Who better than to tell you in-depth about special education services than the organization that runs the program? Some schools do not participate in special education programs and follow a school structure known as full inclusion – all children learn together at the same time, regardless of disabilities or limitations. It’s best to check with the Board of Education before enrolling your child in a specific school to make sure they can handle your child’s special needs. The transition from home to school can be a troubling one for children; make every effort to ensure that experience will only happen once.
3. Visit the schools you are considering.
If your town or community has more than one school to choose from, contact each school individually to set up a time to tour the facilities. Gathering information from outside sources will provide you with a general idea of the special education programs and school structure, but it takes actual hands-on interaction in order to make the right decision. Speak with the school’s teachers, school officials and other paraeducators that might have a hand in your child’s education. Prepare a list of questions you would like answers to, and take notes along the way so you can easily refer to them later. There’s no harm in thoroughly inspecting a school before making a decision; on the contrary, your research will help your child succeed in reaching their educational goals.
4. Consider the typical size of the classroom.
In America, the standard size of a typical classroom consists of anywhere between 20 and 30 children, on average. For a child with special needs, being around that many children on a daily basis might cause agitation, anxiety or frustration. Some schools have a self-contained classroom design, in which children with special needs are put into smaller groups in a calmer environment; this allows them to receive more one-on-one attention away from the pressures of their peers. Other schools might choose to go with a separate classroom environment, which means special education is taught away from the regular classroom during the course of the school day. A school might choose to use partial inclusion methods, as well, which means a child with special needs could spend part of the day in a regular classroom and the rest in special education classes.
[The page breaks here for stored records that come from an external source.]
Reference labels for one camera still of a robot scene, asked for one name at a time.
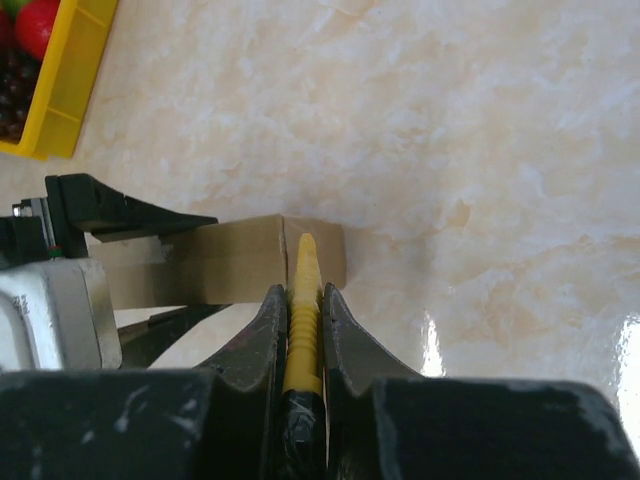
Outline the brown cardboard express box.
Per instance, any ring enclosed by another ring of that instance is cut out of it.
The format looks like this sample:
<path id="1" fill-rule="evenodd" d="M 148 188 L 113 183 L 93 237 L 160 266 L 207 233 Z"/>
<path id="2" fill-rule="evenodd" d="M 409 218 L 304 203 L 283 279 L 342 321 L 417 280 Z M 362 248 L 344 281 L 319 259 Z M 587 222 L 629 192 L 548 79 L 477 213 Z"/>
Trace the brown cardboard express box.
<path id="1" fill-rule="evenodd" d="M 115 309 L 258 303 L 273 285 L 291 287 L 303 234 L 313 236 L 321 278 L 346 284 L 341 225 L 268 215 L 193 231 L 90 246 L 104 267 Z"/>

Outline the yellow utility knife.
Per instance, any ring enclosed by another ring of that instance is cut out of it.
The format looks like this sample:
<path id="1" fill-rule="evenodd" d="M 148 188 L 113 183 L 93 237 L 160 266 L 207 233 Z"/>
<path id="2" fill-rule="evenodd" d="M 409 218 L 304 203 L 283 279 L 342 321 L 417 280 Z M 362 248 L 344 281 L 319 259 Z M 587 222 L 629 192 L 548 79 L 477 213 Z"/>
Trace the yellow utility knife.
<path id="1" fill-rule="evenodd" d="M 317 246 L 301 235 L 293 288 L 289 294 L 290 326 L 283 383 L 285 458 L 301 471 L 318 472 L 326 460 L 326 427 L 322 373 L 323 287 Z"/>

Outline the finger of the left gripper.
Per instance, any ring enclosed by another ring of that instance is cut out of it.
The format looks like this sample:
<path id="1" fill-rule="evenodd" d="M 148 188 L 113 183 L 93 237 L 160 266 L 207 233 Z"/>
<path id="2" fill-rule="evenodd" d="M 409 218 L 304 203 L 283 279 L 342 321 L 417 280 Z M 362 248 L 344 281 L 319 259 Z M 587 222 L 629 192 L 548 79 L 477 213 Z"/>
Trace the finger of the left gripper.
<path id="1" fill-rule="evenodd" d="M 145 321 L 119 327 L 121 369 L 147 369 L 181 337 L 227 305 L 190 305 L 150 316 Z"/>

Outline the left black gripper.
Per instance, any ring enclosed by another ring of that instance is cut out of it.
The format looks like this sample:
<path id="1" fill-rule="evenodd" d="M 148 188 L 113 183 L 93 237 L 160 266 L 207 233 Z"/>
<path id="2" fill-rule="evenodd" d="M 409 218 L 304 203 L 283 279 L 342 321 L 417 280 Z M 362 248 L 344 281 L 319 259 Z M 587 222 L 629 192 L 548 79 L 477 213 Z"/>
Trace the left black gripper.
<path id="1" fill-rule="evenodd" d="M 45 178 L 47 197 L 24 199 L 1 218 L 1 269 L 88 257 L 86 234 L 102 242 L 168 235 L 218 219 L 178 213 L 126 195 L 93 176 Z"/>

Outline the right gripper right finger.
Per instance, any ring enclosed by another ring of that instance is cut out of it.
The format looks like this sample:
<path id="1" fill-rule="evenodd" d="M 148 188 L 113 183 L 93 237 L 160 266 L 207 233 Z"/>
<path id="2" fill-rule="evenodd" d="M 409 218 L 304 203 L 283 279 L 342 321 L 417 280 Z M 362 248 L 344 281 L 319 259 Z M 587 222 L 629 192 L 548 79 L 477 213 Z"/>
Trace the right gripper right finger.
<path id="1" fill-rule="evenodd" d="M 610 403 L 588 385 L 431 378 L 409 368 L 327 285 L 323 305 L 332 479 L 635 479 Z"/>

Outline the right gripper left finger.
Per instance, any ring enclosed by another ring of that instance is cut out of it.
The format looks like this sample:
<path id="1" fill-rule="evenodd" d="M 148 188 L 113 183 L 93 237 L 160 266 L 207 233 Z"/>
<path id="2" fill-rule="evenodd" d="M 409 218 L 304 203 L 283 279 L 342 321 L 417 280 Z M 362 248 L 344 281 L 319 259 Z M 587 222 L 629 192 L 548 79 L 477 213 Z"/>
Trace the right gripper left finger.
<path id="1" fill-rule="evenodd" d="M 1 377 L 5 479 L 265 479 L 284 376 L 287 296 L 190 369 Z"/>

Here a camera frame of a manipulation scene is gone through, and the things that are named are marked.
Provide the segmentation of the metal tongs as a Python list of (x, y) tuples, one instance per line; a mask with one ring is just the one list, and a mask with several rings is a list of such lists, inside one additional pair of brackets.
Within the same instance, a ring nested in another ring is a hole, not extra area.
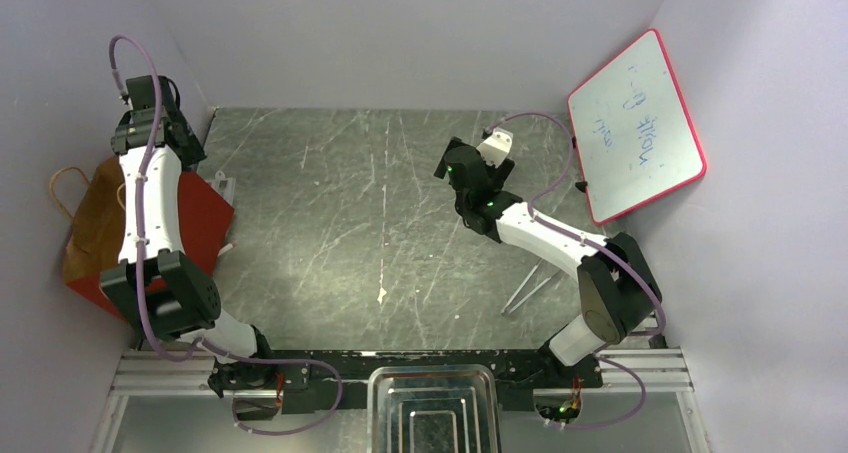
[(500, 314), (506, 316), (515, 313), (559, 275), (559, 269), (548, 262), (538, 260), (519, 281), (501, 308)]

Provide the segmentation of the red brown paper bag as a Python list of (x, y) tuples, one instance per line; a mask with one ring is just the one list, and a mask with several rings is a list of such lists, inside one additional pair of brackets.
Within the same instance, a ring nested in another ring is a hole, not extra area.
[[(55, 184), (66, 172), (75, 171), (87, 190), (74, 211), (61, 201)], [(119, 162), (111, 157), (92, 177), (76, 166), (56, 171), (48, 189), (52, 200), (71, 224), (71, 236), (62, 263), (63, 281), (70, 289), (116, 318), (119, 310), (100, 288), (100, 273), (118, 265), (123, 244), (125, 212)], [(201, 176), (193, 171), (180, 176), (178, 186), (179, 231), (185, 253), (208, 274), (214, 272), (235, 209)]]

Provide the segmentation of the metal baking tray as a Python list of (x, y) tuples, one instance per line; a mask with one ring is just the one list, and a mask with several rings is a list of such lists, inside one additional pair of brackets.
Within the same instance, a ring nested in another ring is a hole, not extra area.
[(382, 367), (367, 388), (369, 452), (499, 452), (495, 378), (481, 365)]

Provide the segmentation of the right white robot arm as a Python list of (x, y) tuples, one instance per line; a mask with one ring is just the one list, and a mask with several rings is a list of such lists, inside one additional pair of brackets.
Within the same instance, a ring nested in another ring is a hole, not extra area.
[(550, 338), (551, 353), (539, 362), (542, 379), (562, 387), (584, 357), (620, 343), (648, 316), (659, 315), (662, 296), (633, 237), (607, 238), (566, 225), (506, 191), (515, 166), (511, 146), (508, 133), (492, 133), (478, 146), (453, 137), (434, 175), (449, 181), (466, 228), (525, 250), (576, 280), (581, 313)]

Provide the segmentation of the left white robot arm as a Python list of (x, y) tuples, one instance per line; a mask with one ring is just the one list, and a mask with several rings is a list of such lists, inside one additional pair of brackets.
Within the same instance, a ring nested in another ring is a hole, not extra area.
[(237, 376), (264, 388), (277, 373), (266, 340), (224, 310), (214, 266), (193, 259), (184, 246), (179, 184), (205, 153), (179, 92), (170, 78), (148, 75), (128, 79), (122, 97), (130, 109), (112, 148), (125, 186), (125, 226), (117, 264), (102, 272), (100, 287), (149, 342), (183, 342), (221, 363), (238, 361)]

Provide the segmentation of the clear plastic package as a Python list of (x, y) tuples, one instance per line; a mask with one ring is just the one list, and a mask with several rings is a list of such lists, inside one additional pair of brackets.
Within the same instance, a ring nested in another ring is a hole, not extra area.
[(234, 205), (236, 179), (227, 176), (223, 171), (216, 171), (214, 176), (207, 181), (230, 206)]

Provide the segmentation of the red framed whiteboard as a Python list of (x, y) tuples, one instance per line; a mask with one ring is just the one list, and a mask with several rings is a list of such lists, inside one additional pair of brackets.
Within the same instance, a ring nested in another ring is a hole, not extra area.
[(590, 216), (604, 224), (702, 178), (707, 159), (651, 28), (567, 98)]

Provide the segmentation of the aluminium rail frame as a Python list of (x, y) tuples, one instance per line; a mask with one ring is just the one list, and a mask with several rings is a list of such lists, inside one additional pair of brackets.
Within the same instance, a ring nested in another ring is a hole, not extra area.
[[(576, 428), (535, 413), (503, 412), (505, 452), (709, 452), (712, 447), (678, 348), (613, 348), (587, 388)], [(363, 452), (366, 413), (341, 408), (296, 435), (251, 438), (226, 425), (229, 405), (209, 389), (213, 357), (170, 362), (125, 352), (95, 435), (96, 452)]]

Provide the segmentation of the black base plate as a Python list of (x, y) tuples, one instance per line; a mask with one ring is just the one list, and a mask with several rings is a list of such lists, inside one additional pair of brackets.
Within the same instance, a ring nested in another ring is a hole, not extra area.
[(496, 404), (506, 411), (531, 411), (534, 395), (543, 390), (599, 388), (603, 384), (596, 359), (587, 356), (565, 366), (546, 349), (377, 351), (274, 350), (280, 365), (215, 362), (208, 388), (218, 397), (240, 392), (266, 393), (282, 400), (285, 414), (305, 414), (337, 406), (363, 409), (369, 384), (381, 381), (401, 388), (471, 384), (493, 389)]
Finding the best method that works for your child is the ultimate key to educational success, but it might require a bit of dedicated research before you reach a final conclusion.
Standards of Special Education
Every child from the age of 3 on up has the right to a free and standard education in the United States, even if they require the assistance of special education programs. The Education for All Handicapped Children Act of 1975 mandated that all states offer the ability to learn to children of eligible school age, regardless of limitations or disability. In 1990, this act was renamed the Individuals with Disabilities Education Act and the No Child Left Behind Act followed in 2001.
The history of special education doesn’t go back very far. Before EAHCA was signed into law, children with disabilities were often excluded from regular schooling. Teachers were not equipped to handle specific disabilities, which meant these children were often either homeschooled or sent to an institution that could handle their limitations. It was a heartbreaking decision for a parent to make, but modern times afford your child with special needs the same chance at a standard education as the rest of the children. Making an informed decision about the school system that will provide a learning environment for your child can mean the difference between success and struggle.
Schools that offer a special education program will require you to participate in creating an Individualized Education Plan (IEP) to set forth concise, definable goals the educators will work towards with your child during their school year. This helps you mark milestones, celebrate educational achievements and know what to work on with your child outside of the school environment.
Special Education Resource understands that choosing the right school is critical to your child succeed in meeting their goals. There is no “right path” or “wrong path” to take when it comes to learning, and should be done at a child’s own pace. Alternatively, seeking the help of supplemental special education services can inspire confidence, self-esteem and pride in your child with special needs.